Frequently asked questions
Melanoma is a highly aggressive form of skin cancer that can spread rapidly to other parts of the body, making it potentially life-threatening. When detected early, before it has a chance to metastasize (spread), the chances of successful treatment and cure are significantly higher. Also, when detected early often the reconstruction is often possible using simple direct closure without the need for complex flaps and grafts.
Skin Cancers can present in various ways as pigmented and non-pigmented lesions. SCAN your skin for a spot that is:
- .S – Sore. A spot that is tender, itchy, scaly or bleeding and does not heal within 4-6 weeks
- C – Changing. Change in size, colour or texture.
- A – Abnormal. Looks and feels different or stands out as compare to your other moles.
- N – New. lesion that has appeared on your skin and is not disappearing after 3- 4 weeks.
If this is your first consultation you will be asked about your general health, history of sun exposure and family history.
The doctor will then examine your skin. If you have had a past history of melanoma or an aggressive skin cancer then your examination may include examination of your lymph gland areas of your neck, arm pits and groins.
For the skin examination you will be asked to undress behind a curtain, with removal of all clothing except for underwear. A cover or top sheet is available if required. You will be asked if there are any spots or lesions of concern under your underwear.
For skin checks we advise that you do not apply any make up, nail polish and self-tan to allow a clear view to all areas requiring assessment. You will then be examined using a dermatoscope( hand held high quality skin magnifying device with a powerful light source).
Images of all suspect lesions/spots requiring monitoring are taken and stored for immediate and future comparison viewing.
If required a skin cancer biopsy may be performed to obtain a diagnosis.
Mole mapping or Total Body Photography establishes a baseline record of a patients moles and skin lesions. This initial record serves as a reference point for future comparisons, making it easier to detect subtle changes over time.
It is recommended for people with a high risk of melanoma.
Some individuals have a higher risk of developing melanoma due to factors such as a family history of melanoma, a personal history of skin cancer, fair skin, numerous moles, or a history of excessive sun exposure.
Mole mapping helps early detection of melanoma by identifying new moles, changes in existing moles, or detect suspicious features that might indicate melanoma at an early stage when it is more treatable. It can reduce the need for unnecessary biopsies
Frequency of skin cancer checks depend on individual risk factors and there are no specific guidelines or screening programmes. Individuals who are at risk of skin cancers should get an annual skin check. Anyone with a high risk of skin cancer – multiple non-melanoma skin cancers or history of melanoma should get a 6 monthly skin check. Anyone with a high risk of melanoma, strong FH of melanoma, multiple moles should also consider Total Body Photography(TBP).
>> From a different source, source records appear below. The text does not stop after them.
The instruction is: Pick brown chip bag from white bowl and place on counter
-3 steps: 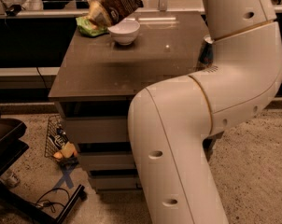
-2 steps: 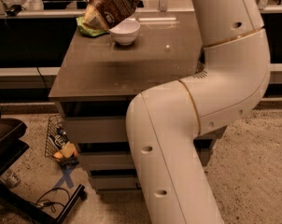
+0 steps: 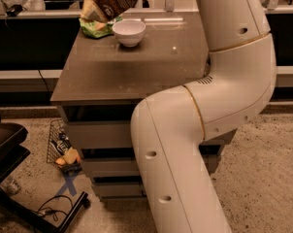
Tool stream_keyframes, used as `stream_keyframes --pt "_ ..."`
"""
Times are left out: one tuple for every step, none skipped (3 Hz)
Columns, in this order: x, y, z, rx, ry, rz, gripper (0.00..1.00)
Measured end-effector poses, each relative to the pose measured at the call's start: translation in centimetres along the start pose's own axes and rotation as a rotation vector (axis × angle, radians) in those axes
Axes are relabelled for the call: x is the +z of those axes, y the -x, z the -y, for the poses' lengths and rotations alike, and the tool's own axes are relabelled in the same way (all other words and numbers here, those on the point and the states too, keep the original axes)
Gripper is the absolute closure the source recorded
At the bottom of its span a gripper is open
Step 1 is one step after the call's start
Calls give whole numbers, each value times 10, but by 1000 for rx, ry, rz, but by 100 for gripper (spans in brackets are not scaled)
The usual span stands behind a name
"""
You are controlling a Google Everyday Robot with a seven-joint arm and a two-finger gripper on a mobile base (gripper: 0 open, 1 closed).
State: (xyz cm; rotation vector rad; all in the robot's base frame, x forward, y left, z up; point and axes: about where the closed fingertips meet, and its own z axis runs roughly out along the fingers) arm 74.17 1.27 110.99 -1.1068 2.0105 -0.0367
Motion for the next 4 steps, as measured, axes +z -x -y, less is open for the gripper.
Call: stream_keyframes --pt "5 4 1 0 -5 14 36" --pt "11 9 3 0 -9 28 5" --pt "14 10 3 0 -9 33 0" --pt "14 10 3 0 -9 33 0"
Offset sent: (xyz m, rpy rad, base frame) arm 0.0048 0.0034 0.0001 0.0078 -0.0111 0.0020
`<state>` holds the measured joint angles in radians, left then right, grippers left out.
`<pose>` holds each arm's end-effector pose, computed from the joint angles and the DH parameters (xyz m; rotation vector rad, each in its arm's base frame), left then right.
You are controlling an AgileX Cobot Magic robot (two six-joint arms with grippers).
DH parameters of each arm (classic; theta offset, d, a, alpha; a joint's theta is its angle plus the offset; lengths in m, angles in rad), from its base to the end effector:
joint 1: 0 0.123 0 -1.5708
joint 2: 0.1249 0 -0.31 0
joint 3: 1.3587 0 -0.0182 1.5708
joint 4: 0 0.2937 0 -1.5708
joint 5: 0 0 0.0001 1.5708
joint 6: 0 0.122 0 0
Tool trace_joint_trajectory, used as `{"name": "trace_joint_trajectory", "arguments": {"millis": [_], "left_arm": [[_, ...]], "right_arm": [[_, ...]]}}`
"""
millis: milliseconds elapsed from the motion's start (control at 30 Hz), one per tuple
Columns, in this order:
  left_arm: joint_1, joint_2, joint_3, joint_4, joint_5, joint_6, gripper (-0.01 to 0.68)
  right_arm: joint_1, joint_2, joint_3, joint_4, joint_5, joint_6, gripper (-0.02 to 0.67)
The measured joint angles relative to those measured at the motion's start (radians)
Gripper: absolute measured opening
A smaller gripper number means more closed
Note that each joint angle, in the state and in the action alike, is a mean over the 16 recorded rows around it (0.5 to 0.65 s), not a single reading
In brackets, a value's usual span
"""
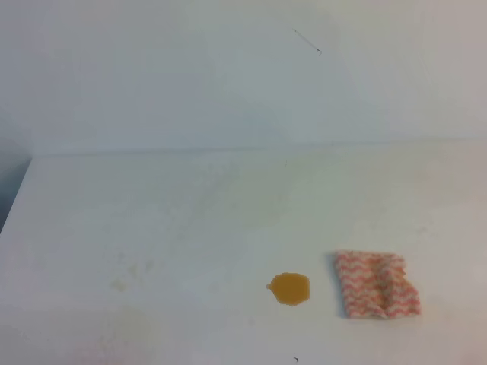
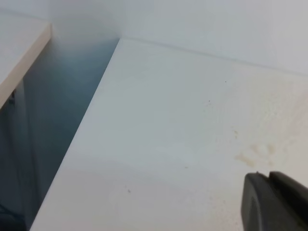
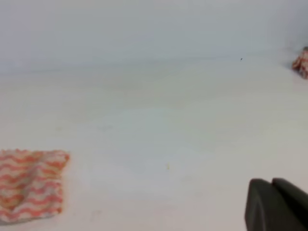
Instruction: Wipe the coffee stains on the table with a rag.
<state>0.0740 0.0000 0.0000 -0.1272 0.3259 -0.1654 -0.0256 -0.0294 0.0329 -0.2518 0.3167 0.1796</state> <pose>0.1020 0.0026 0.1767 -0.2956 1.7865 -0.1875 0.1009 -0.0121 0.1682 0.0246 1.7955 -0.1311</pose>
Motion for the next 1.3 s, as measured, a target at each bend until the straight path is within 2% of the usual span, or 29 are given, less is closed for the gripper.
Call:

- Pale or freckled skin, especially if it burns easily and doesn’t tan.
- Red or fair hair and light-coloured eyes (blue or green)
- Unprotected exposure to UV radiation, particularly a pattern of short, intense periods of sun exposure and sunburn, such as on weekends and holidays.
- Actively tanned or used solariums.
- Weakened immune system from a medical condition or using medication that weakens immune system such as long term use of steroids and immunosuppressives.
- Lots of moles, or moles with an irregular shape and uneven colour.
- A previous skin cancer or a family history of skin cancer.
95 % of skin cancers are caused by exposure to UV radiation to sun exposed regions. Skin cancer can develop on any part of the body including the bottom of the feet, fingernails, inside the mouth, eyes, breasts and genitals.
If someone has had a melanoma, they have a 15-25 % increased risk, highest in the first 2 years of diagnosis More frequent skin checks are recommended for early detection of new melanomas, non- melanoma skin ca and potential recurrence For invasive melanomas, we usually recommend 4 monthly checks for 2 years and then 6 monthly for the next 3 years. Yearly thereafter. For in-situ melanomas we recommend 6 monthly skin checks for 2 years and then yearly thereafter. We advise self skin check and lymph nodes every 2 months and to report anything new or changing.